## Task objective
The reply must consist of the entire listing, reproduced exactly.

──────

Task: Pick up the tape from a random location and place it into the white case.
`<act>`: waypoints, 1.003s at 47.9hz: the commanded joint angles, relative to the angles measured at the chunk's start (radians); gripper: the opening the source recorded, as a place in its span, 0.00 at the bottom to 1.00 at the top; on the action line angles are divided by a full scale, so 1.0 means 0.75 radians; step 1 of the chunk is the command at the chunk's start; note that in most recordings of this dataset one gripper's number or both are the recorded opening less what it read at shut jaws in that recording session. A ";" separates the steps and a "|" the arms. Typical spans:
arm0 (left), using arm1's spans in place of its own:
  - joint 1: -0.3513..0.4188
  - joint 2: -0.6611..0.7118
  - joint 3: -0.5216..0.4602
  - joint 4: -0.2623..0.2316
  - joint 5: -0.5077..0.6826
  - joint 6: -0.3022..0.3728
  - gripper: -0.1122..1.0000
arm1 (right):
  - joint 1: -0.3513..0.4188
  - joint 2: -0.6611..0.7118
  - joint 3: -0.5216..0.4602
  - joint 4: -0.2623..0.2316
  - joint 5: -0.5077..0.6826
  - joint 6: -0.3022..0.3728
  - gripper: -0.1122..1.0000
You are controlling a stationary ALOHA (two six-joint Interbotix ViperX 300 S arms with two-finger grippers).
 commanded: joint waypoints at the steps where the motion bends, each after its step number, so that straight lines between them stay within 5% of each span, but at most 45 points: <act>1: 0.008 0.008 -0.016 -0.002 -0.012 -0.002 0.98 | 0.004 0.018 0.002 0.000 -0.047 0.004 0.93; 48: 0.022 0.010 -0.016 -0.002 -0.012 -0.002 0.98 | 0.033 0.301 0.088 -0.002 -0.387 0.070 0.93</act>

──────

## Result
Task: Pick up the tape from a random location and place it into the white case.
`<act>`: waypoints, 1.003s at 47.9hz: the commanded joint angles, relative to the angles measured at the chunk's start (radians); gripper: the opening the source recorded, as a place in its span, 0.00 at the bottom to 1.00 at the top; on the action line angles are divided by a full scale, so 1.0 means 0.75 radians; step 1 of the chunk is the command at the chunk's start; note that in most recordings of this dataset one gripper's number or both are the recorded opening less what it read at shut jaws in that recording session. A ";" separates the steps and a "|" the arms. Typical spans:
arm0 (left), using arm1's spans in place of its own:
  - joint 1: -0.3513..0.4188
  - joint 2: -0.6611..0.7118
  - joint 3: -0.5216..0.4602
  - joint 4: -0.2623..0.2316
  - joint 5: -0.5077..0.6826
  - joint 6: -0.3022..0.3728
  - gripper: -0.1122..1.0000
arm1 (right):
  - joint 1: -0.3513..0.4188
  - joint 2: -0.6611..0.7118
  - joint 3: -0.5216..0.4602
  - joint 4: -0.2623..0.2316
  - joint 5: -0.5077..0.6826
  - joint 6: -0.3022..0.3728
  - gripper: -0.1122..1.0000
You are controlling a stationary ALOHA (two six-joint Interbotix ViperX 300 S arms with two-finger grippers).
 commanded: joint waypoints at the steps where the motion bends, each after its step number, so that straight lines between them stay within 5% of each span, but at most 45 points: <act>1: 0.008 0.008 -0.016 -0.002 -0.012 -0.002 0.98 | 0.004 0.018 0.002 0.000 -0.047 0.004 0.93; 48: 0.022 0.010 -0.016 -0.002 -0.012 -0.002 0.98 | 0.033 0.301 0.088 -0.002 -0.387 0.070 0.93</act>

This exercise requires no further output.